También el portavoz cree que tienen que ver con satisfacer a la CUP para conseguir su apoyo. «Da la sensación de que no se sienten cómodos con los Mossos y que quieren hacer lo posible para que el Estado recupere la competencia». «Lo que estamos viendo estos días no es un movimiento de solidaridad con un rapero, que ya nadie se acuerda ni quién es, sino la CUP haciendo valer sus nueve diputados».

«La situación en Cataluña», continúa David Miquel, «es muy delicada. La Guardia Urbana ha sido abandonada a su suerte por la señora Colau, que prefiere a los okupas, y los Mossos estamos mermados, indefensos y cuestionados por un Govern que prefiere el apoyo de la CUP que mantener el orden público y la seguridad y la integridad de los catalanes».

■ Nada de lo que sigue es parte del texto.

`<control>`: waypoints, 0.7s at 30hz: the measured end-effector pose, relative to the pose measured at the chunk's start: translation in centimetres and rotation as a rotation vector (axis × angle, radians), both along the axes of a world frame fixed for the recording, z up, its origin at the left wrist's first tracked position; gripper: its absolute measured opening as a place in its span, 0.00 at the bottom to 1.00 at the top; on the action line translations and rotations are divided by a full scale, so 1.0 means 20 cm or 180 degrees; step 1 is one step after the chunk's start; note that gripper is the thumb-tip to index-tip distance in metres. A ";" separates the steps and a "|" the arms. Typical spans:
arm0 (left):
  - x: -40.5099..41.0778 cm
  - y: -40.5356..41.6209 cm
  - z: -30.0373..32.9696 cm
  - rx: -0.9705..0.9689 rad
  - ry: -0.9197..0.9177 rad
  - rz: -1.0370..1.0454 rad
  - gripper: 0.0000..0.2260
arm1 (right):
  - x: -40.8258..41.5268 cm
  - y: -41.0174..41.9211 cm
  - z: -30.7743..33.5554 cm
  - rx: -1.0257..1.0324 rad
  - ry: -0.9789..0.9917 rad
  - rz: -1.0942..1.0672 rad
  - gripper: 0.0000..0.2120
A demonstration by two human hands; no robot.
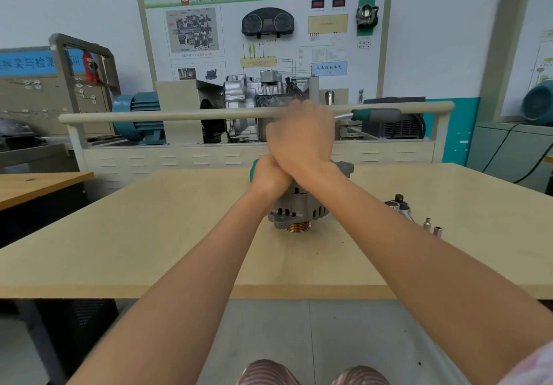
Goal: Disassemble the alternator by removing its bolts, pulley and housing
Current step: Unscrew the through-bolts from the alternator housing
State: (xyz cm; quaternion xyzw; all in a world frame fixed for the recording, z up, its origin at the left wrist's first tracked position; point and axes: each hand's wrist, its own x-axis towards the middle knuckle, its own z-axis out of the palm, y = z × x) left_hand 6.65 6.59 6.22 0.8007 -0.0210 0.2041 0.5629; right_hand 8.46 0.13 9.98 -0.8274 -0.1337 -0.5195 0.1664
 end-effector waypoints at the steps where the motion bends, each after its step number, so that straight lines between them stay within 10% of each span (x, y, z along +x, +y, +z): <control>1: 0.00 0.00 0.00 -0.0032 -0.0036 -0.0006 0.10 | 0.00 -0.02 -0.01 -0.0016 0.0037 0.0073 0.18; 12: -0.01 0.00 -0.02 -0.0212 -0.0322 -0.0415 0.05 | 0.02 -0.06 0.04 0.0595 0.0353 0.0554 0.09; 21: -0.03 0.02 0.01 -0.0030 -0.0080 -0.0660 0.07 | 0.11 -0.06 0.10 0.2326 0.1545 0.2676 0.29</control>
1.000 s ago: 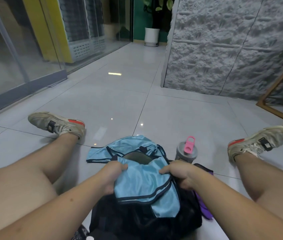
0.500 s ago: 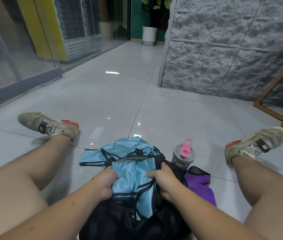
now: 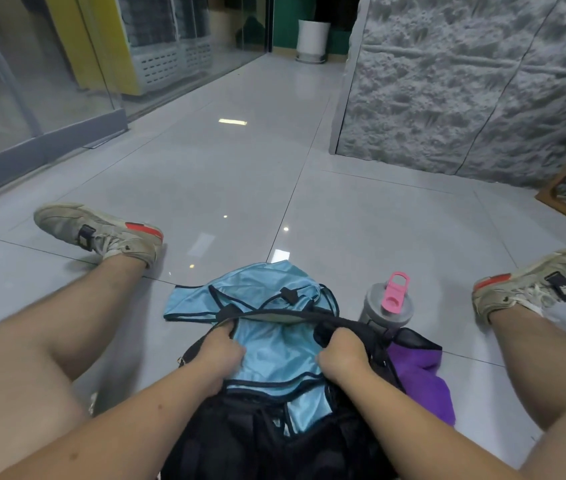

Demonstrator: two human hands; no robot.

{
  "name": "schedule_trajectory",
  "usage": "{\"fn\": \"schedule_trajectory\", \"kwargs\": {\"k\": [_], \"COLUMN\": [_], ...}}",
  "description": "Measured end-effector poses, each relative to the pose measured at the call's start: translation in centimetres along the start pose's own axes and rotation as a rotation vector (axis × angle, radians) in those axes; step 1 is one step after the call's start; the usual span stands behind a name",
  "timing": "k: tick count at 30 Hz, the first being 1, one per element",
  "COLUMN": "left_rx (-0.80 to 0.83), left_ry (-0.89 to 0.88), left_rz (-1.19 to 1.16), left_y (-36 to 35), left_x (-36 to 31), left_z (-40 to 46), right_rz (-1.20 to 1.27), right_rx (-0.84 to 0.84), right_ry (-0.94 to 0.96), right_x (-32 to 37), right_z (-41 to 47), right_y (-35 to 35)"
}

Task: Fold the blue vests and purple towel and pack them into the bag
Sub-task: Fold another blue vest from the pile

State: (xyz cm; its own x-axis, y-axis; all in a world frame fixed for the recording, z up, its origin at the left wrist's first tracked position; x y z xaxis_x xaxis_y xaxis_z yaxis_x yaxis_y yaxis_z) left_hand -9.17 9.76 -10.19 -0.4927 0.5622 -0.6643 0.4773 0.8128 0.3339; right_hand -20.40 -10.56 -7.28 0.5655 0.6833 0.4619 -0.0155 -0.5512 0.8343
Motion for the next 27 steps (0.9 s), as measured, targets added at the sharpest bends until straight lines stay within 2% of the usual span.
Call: {"fn": "schedule_trajectory", "kwargs": {"k": [3,6,8,9,11,14,16,18,21,27], "left_rx": [-0.222,-0.373,-0.441,-0.427,-0.316,-0.021,0.063,0.074,0.012,0.045], "left_ry": [-0.244,-0.447,-0.625,-0.716,-0.878,-0.830,-0.742,-0.672,-0.627,-0.421], "left_rz": [0.564,0.914,1.006,1.022,1.026,1.034,1.097,1.131,1.232,1.340], "left_y": [-0.4,-1.6,-2.5,-3.1,-4.6,-6.1,-6.5,-6.4,-6.0,-5.3], "left_x": [-1.2,-1.9,-2.7,-3.1,-3.1,-1.5,-0.1,0.6,1.2,2.8], "left_z": [-0.6,-2.7,-4.5,-5.1,-4.7,-2.8,-1.9,-1.5,-1.5,-1.2], "right_rz": [-0.315,-0.404,-0.384,-0.434,-0.542,-0.557,-0.490,-0.440,-0.600,-0.627], "right_rx": [0.038,0.007,-0.139,-0.221,-0.278,-0.219,-0.087,0.096,0.330,0.510], "right_ry": [0.112,0.241,0.338,0.392,0.490,0.748,0.841,0.753,0.575,0.356], "right_x": [0.5,1.4,2.4,3.0,4.5,6.4,6.0,4.0,1.4,-0.1], "right_z": [-0.2,-0.8,-1.4,-1.9,-2.5,-2.7,-1.9,-0.7,-0.8,-3.0], "right_y": [-0.2,0.1,0.6,0.8,0.1,-1.9,-3.4,-4.8,-5.6,-5.6]}}
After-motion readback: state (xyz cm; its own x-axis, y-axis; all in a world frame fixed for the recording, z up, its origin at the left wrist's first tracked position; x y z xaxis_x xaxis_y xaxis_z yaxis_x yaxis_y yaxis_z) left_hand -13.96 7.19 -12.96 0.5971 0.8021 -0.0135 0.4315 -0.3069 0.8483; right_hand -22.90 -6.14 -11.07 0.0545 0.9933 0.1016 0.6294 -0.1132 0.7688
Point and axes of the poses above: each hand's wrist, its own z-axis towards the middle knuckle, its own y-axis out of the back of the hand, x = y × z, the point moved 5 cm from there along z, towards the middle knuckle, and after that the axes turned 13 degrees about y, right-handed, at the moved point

Pone también Miquel nombres y apellidos: «¿Dónde está Trapero? Mira que le gustan las cámaras de televisión y desde que empezaron estos altercados no lo hemos visto ni un solo día». «Los sindicatos de policías de la Guardia Urbana y de Mossos nos hemos unido y hemos pedido una entrevista al ministro Marlaska para explicarle nuestra situación. Un sindicato de policías vascos, con experiencia contra la kale borroka, nos está asesorando». Y avisa: «Hasta ahora el independentismo estaba obsesionado con Europa. Supongo que en breve, con lo del suplicatorio de Puigdemont, volverá a ser una organización fascista. Nosotros iremos a Europa en serio, explicando la verdad de lo que sucede en Cataluña. No puede ser que el gobierno de una una comunidad ponga en peligro a su policía para fomentar una revuelta contra la Ley y el Orden».